**Problem to solve:** With the pictures left out, retype exactly the lines below starting at the line that contains "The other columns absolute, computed" and ending at the line that contains "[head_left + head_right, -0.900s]".

**Input data:**
━━━━━━

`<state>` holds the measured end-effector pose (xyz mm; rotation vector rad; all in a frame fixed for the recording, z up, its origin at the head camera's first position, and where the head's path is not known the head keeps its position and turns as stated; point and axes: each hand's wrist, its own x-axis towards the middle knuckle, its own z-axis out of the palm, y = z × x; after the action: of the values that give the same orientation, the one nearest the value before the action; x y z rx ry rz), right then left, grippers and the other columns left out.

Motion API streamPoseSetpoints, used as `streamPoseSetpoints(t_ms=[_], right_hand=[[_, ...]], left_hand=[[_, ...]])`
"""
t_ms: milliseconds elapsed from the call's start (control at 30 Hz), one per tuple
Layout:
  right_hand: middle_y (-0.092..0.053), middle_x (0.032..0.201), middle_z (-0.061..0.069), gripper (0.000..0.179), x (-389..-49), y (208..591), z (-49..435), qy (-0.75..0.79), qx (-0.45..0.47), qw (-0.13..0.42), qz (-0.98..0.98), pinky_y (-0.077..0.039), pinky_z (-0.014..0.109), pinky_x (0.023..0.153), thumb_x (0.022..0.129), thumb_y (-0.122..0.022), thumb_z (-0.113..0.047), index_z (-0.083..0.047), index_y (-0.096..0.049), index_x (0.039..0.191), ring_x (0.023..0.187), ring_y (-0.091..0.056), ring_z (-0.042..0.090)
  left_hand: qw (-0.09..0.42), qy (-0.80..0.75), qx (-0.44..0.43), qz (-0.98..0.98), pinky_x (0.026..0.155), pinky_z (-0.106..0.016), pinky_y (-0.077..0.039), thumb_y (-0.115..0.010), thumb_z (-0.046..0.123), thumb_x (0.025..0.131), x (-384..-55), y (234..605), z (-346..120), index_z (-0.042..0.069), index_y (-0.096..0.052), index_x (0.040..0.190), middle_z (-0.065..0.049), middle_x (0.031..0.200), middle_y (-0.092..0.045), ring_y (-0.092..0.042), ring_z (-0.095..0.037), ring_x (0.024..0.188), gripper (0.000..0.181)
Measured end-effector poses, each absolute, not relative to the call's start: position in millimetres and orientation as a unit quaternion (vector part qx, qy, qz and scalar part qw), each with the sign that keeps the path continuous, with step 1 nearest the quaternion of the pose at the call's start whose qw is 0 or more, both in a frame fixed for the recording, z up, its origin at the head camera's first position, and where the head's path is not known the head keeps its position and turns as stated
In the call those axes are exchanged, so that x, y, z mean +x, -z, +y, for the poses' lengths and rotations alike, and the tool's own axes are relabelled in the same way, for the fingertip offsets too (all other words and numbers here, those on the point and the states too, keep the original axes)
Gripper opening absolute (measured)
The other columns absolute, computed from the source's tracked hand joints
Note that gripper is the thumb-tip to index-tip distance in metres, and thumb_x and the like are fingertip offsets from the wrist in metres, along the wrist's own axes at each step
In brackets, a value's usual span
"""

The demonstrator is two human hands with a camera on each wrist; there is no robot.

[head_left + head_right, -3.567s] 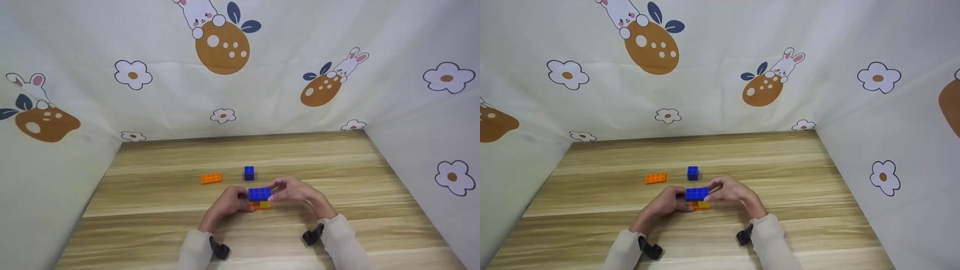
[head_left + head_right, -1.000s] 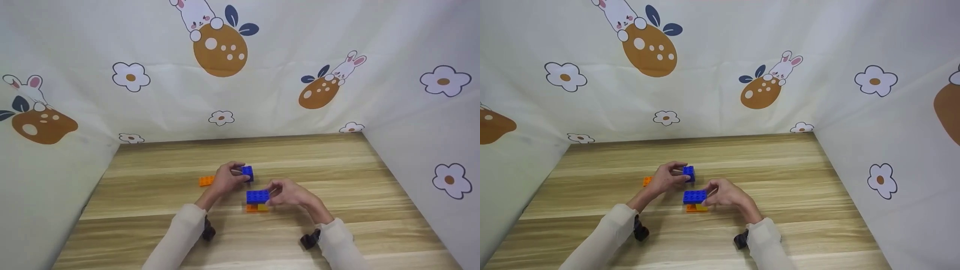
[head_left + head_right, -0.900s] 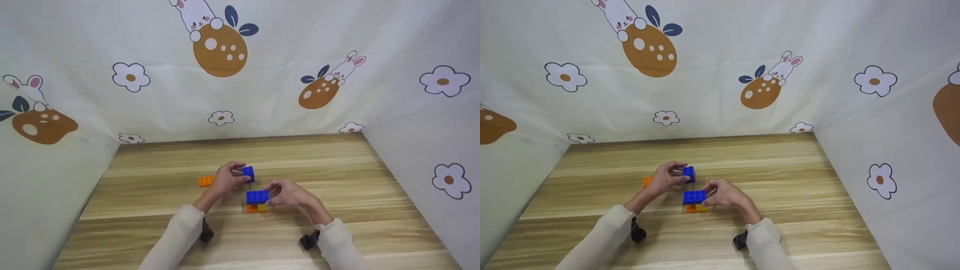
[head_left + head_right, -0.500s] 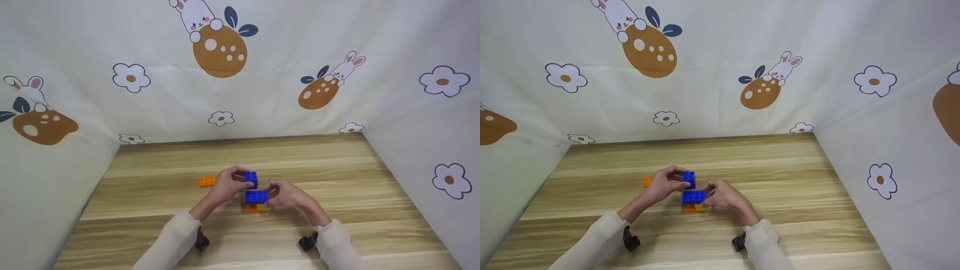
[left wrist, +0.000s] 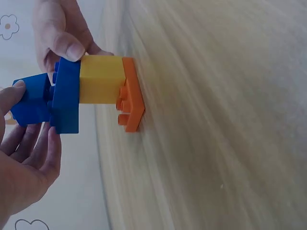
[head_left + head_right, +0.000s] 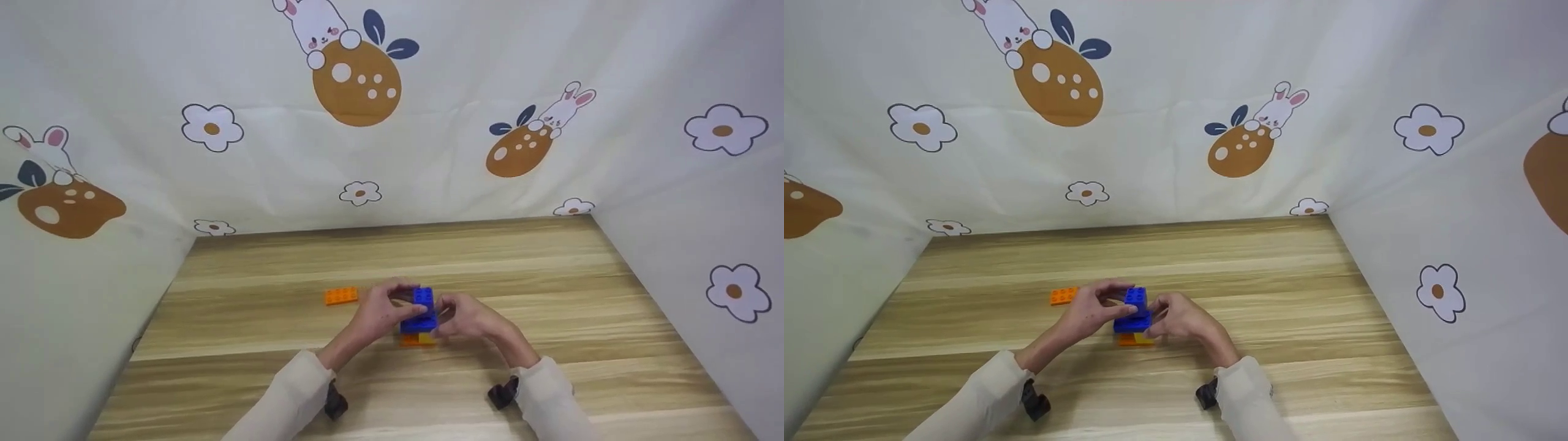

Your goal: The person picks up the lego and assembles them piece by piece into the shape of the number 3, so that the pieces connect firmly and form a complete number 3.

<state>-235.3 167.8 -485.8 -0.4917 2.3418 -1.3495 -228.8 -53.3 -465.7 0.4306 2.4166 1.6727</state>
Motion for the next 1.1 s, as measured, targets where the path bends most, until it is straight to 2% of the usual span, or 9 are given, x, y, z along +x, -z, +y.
streamPoseSetpoints(t_ms=[267,800,1100], right_hand=[[-0.073,0.099,0.015,0.03,-234,484,167,0.476,-0.172,0.196,0.84,-0.055,0.027,0.077,0.074,-0.083,-0.009,-0.001,-0.064,0.096,0.088,-0.067,0.019],[-0.071,0.103,0.013,0.031,-235,487,167,0.473,-0.178,0.201,0.839,-0.056,0.031,0.083,0.075,-0.082,-0.008,-0.002,-0.066,0.101,0.094,-0.067,0.023],[-0.072,0.099,0.013,0.031,-235,488,169,0.493,-0.171,0.208,0.828,-0.053,0.025,0.071,0.073,-0.082,-0.007,-0.001,-0.065,0.098,0.084,-0.065,0.018]], left_hand=[[0.091,-0.565,0.144,0.807,0.092,-0.039,-0.057,-0.081,0.034,0.085,-226,470,-51,0.012,-0.069,0.12,-0.008,0.113,-0.073,-0.068,-0.02,0.101,0.044],[0.12,-0.548,0.16,0.812,0.093,-0.039,-0.058,-0.082,0.041,0.082,-226,472,-52,0.017,-0.07,0.115,-0.003,0.11,-0.073,-0.068,-0.017,0.099,0.043],[0.108,-0.562,0.181,0.8,0.089,-0.039,-0.059,-0.082,0.034,0.083,-227,478,-51,0.012,-0.07,0.113,-0.008,0.11,-0.073,-0.07,-0.019,0.098,0.039]])
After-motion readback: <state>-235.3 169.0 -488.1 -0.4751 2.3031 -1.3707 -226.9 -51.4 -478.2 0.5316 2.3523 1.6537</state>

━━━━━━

**The completed task:**
The other columns absolute, computed from the source's tracked hand joints
Note that gripper is the thumb-tip to index-tip distance in metres, and thumb_x and the like are fingertip offsets from the wrist in metres, along the wrist's own axes at each step
In brackets, a value's usual span
"""

The demonstrator is two human hands with a camera on each wrist; there is no robot.

[head_left + head_right, -3.567s] 
[head_left + head_right, -1.000s] 
[head_left + head_right, -0.900s] 

No additional output will be generated.